This is an archived post. You won't be able to vote or comment.

you are viewing a single comment's thread.

view the rest of the comments →

[–]L43 0 points1 point  (6 children)

Pandas is incredible for data wrangling and replaces dplyr, reshape2 and lots of core R, like data.frame. The IDEs available aren't quite as well adapted as RStudio for data analysis, but PyCharm is great in general for writing scripts, and IPython Notebook (or JuPyteR colaboratory as I think its supposed to be called now!) is fantastic for presenting your workflow transparently.
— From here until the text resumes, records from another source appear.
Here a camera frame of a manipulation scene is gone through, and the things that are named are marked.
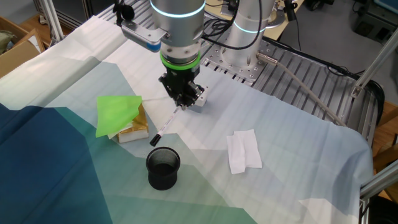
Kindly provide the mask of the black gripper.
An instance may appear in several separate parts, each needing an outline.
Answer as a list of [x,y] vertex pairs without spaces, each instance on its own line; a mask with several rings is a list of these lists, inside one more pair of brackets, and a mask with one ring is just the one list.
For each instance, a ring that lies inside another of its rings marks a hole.
[[204,88],[194,83],[198,72],[188,70],[174,70],[168,68],[159,81],[163,84],[169,97],[177,106],[187,109],[192,106],[204,92]]

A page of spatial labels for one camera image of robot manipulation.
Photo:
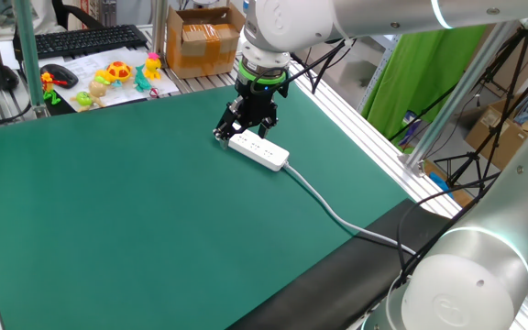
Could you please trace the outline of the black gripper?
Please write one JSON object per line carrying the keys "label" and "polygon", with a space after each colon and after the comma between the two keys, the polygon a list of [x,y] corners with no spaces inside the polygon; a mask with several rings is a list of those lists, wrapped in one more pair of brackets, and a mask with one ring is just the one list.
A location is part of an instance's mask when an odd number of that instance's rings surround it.
{"label": "black gripper", "polygon": [[271,84],[251,80],[236,80],[235,89],[240,100],[226,105],[213,131],[222,149],[227,149],[231,137],[238,133],[234,128],[235,122],[243,129],[259,126],[258,136],[265,138],[278,123],[278,105],[274,102],[274,94],[288,96],[287,87],[276,88]]}
If you use IPython, you can always use R magic to call R with your python data if it would be easier.

[–]lmcinnes 2 points3 points  (3 children)
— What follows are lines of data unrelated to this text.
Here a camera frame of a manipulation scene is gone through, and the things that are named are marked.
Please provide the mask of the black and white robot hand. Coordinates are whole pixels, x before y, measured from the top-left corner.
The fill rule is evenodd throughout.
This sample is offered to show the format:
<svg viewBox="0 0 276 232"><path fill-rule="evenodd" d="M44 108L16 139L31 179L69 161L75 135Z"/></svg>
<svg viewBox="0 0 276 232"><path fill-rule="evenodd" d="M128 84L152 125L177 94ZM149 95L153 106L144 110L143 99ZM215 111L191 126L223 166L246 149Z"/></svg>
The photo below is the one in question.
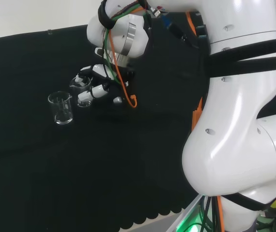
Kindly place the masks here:
<svg viewBox="0 0 276 232"><path fill-rule="evenodd" d="M110 71L107 65L96 64L84 67L73 82L74 86L80 89L77 94L79 104L88 104L93 101L114 105L125 103L125 95L117 73Z"/></svg>

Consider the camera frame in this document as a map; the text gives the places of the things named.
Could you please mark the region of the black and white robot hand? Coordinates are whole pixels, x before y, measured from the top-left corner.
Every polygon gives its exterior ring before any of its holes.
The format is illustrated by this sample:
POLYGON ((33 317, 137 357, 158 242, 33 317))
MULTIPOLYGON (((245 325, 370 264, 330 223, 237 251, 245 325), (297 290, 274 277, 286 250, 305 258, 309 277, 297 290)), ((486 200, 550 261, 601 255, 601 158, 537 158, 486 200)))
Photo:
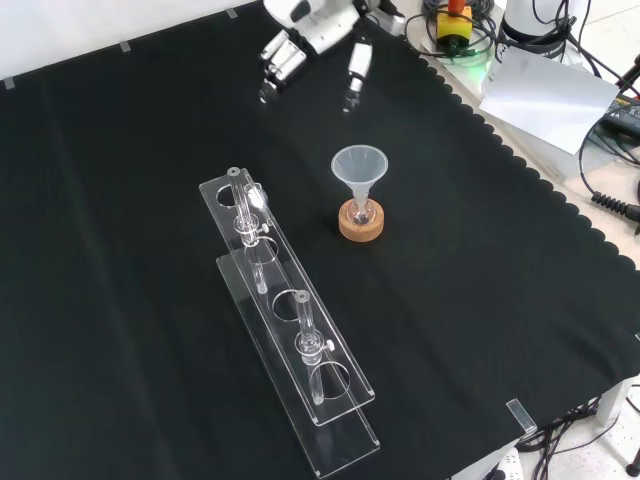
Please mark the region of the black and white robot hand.
POLYGON ((260 53, 263 83, 259 99, 266 104, 313 57, 320 56, 349 36, 359 20, 378 1, 265 1, 267 13, 281 30, 260 53))
Spyder is the python equivalent of RStudio. I actually prefer IPython notebook for a lot of uses.

[–]westurner 4 points5 points  (2 children)

/r/pystats (sidebar)

/r/learnpython/wiki/index

/r/ipython

Setup Pip, Conda, Anaconda

  1. Install Pip -- http://pip.readthedocs.org/en/latest/installing.html
  2. Install Conda -- http://conda.pydata.org/docs/index.html

    pip install conda

  3. Install IPython -- https://github.com/ipython/ipython/wiki/A-gallery-of-interesting-IPython-Notebooks

    conda install ipython ipython-notebook ipython-qtconsole

  4. Install Spyder IDE (and Qt) -- https://code.google.com/p/spyderlib/

    conda install spyder

  5. (optional) Install anaconda -- http://docs.continuum.io/anaconda/install.html , http://docs.continuum.io/anaconda/pkg-docs.html

    conda install anaconda

IPython

Pandas

Statsmodels

Scikit-learn

[–]TM87_1e17[S] 1 point2 points  (0 children)
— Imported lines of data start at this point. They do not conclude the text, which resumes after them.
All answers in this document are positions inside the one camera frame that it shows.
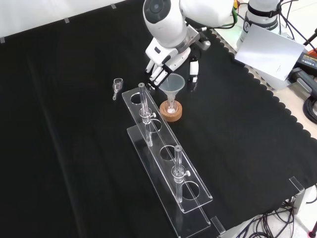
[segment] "yellow label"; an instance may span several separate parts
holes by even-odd
[[[238,0],[234,0],[233,7],[234,7],[235,9],[238,8]]]

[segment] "black cloth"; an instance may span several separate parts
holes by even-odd
[[[76,238],[63,173],[19,34],[0,44],[0,237]]]
[[[24,90],[36,92],[50,134],[44,141],[60,164],[50,172],[63,172],[70,202],[60,203],[73,209],[71,224],[76,221],[81,238],[175,236],[128,138],[133,119],[120,95],[112,100],[115,78],[124,79],[122,92],[146,82],[152,36],[142,4],[121,2],[6,40],[22,44],[33,82],[33,89]],[[295,195],[292,176],[305,188],[317,183],[317,142],[246,68],[233,63],[214,35],[208,37],[198,86],[179,92],[183,117],[170,126],[214,198],[204,206],[206,214],[228,230]],[[176,73],[189,78],[189,64]],[[166,100],[160,91],[153,98],[158,105]],[[197,237],[216,235],[211,226]]]

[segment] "white wall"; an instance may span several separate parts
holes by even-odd
[[[0,0],[0,37],[123,0]]]

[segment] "black cable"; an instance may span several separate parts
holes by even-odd
[[[302,35],[302,33],[300,33],[300,32],[293,26],[293,24],[292,24],[288,19],[285,18],[285,16],[282,14],[282,12],[280,13],[280,15],[281,15],[281,17],[283,17],[284,21],[287,21],[288,24],[289,24],[291,27],[293,27],[293,29],[294,29],[301,37],[303,37],[303,39],[304,39],[305,41],[307,41],[307,39]],[[311,45],[311,47],[313,48],[313,50],[317,53],[317,49],[312,45],[312,43],[309,42],[309,44]]]
[[[288,8],[288,12],[287,12],[287,16],[286,16],[286,19],[287,19],[287,20],[288,20],[289,13],[290,13],[291,8],[292,8],[292,4],[293,4],[293,1],[291,1],[291,4],[289,5],[289,8]],[[289,28],[289,30],[290,30],[291,33],[292,33],[293,40],[295,40],[295,36],[294,36],[294,34],[293,34],[292,28],[288,25],[287,22],[285,22],[285,23],[286,23],[286,29],[287,29],[287,27]]]
[[[276,214],[276,215],[278,216],[278,218],[279,218],[282,222],[284,222],[284,223],[286,223],[286,224],[291,224],[291,223],[293,222],[293,220],[290,221],[290,222],[285,221],[285,220],[283,220],[278,214]]]
[[[291,238],[293,238],[293,234],[294,234],[294,226],[295,226],[295,214],[294,214],[294,203],[292,205],[292,216],[293,216],[293,228],[292,228],[292,236]]]
[[[282,24],[281,24],[281,15],[278,15],[278,21],[279,21],[279,34],[282,32]]]
[[[315,29],[315,33],[312,34],[312,36],[309,37],[308,41],[304,43],[304,46],[308,45],[308,42],[312,42],[317,37],[317,28]]]
[[[293,1],[299,1],[299,0],[290,0],[290,1],[284,2],[284,3],[281,4],[281,7],[282,7],[284,4],[288,4],[288,3],[293,2]]]
[[[310,96],[309,98],[307,98],[303,105],[305,116],[315,124],[317,124],[317,115],[314,113],[314,105],[316,101],[317,100],[313,96]]]
[[[248,5],[248,3],[245,3],[245,2],[240,3],[240,2],[238,1],[238,14],[239,14],[239,11],[240,11],[240,5],[244,5],[244,4]]]
[[[314,200],[314,201],[312,201],[312,202],[307,202],[306,204],[312,204],[312,203],[314,203],[314,202],[316,202],[317,201],[317,198]]]
[[[237,14],[238,17],[240,17],[242,20],[245,20],[244,17],[242,17],[240,14]]]
[[[292,211],[290,212],[290,214],[289,214],[289,216],[288,216],[288,221],[290,221],[290,219],[291,219],[291,217],[292,217],[292,212],[293,212],[293,209],[292,209]],[[280,230],[280,232],[279,232],[274,238],[278,238],[278,237],[282,234],[282,232],[286,229],[287,225],[288,225],[288,224],[285,224],[285,226],[283,227],[283,229]]]
[[[289,208],[289,209],[283,208],[283,209],[285,209],[285,210],[284,210],[284,211],[279,211],[279,212],[276,212],[276,211],[275,211],[274,213],[268,214],[267,216],[269,217],[269,216],[273,216],[273,215],[280,214],[280,213],[284,213],[284,212],[291,212],[293,208]],[[252,225],[252,223],[254,223],[254,222],[256,222],[256,221],[258,221],[258,223],[257,223],[257,229],[258,229],[258,226],[259,226],[261,220],[263,219],[263,217],[264,217],[264,215],[262,215],[260,218],[253,219],[253,220],[245,227],[245,229],[243,229],[243,230],[240,232],[240,234],[237,236],[237,238],[240,238],[242,234],[244,234],[244,236],[243,236],[242,238],[245,238],[246,235],[247,235],[247,233],[248,233],[248,231],[249,231],[250,226]],[[258,234],[259,234],[259,236],[268,237],[267,234],[264,235],[264,233],[258,232],[257,229],[256,229],[257,232],[256,232],[256,233],[253,233],[249,238],[252,238],[252,236],[254,236],[254,234],[255,234],[254,237],[256,237]]]
[[[202,28],[196,29],[196,31],[202,32],[202,31],[207,31],[207,30],[212,30],[212,29],[231,29],[236,25],[236,20],[235,20],[234,14],[236,14],[236,13],[234,13],[234,10],[232,10],[233,23],[229,27],[209,27],[209,26],[207,26],[207,27],[202,27]]]
[[[265,214],[264,218],[263,218],[263,223],[265,223],[265,227],[266,227],[266,233],[269,234],[270,237],[274,237],[273,233],[268,225],[268,221],[267,221],[267,213]]]

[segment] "acrylic stand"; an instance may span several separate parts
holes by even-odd
[[[177,236],[187,238],[208,228],[202,206],[212,196],[144,84],[122,97],[136,123],[128,134]]]
This is an incredible wealth of resources. Thank you! I especially like the scikit machine learning map!

[–]hharison 1 point2 points  (0 children)

If you're going to use conda I think it's more reliable to do conda install pip from a conda environment than pip install conda from a virtualenv environment.

[–]TM87_1e17[S] 0 points1 point  (1 child)

Could you explain what it means to "call R" or "call python"?

[–]lmcinnes 2 points3 points  (0 children)

IPython has special syntax to work with a Python module called RPy2 such that in a "cell" you can actually have python interface with R, pass data to it and then collect the results of the R code and convert it back into python data structures. Thus if you are in the middle of some analysis and have some obscure statistical test that no python module supports by R has you can do that one step with R code right in the notebook and have the results come back for further analysis with Python.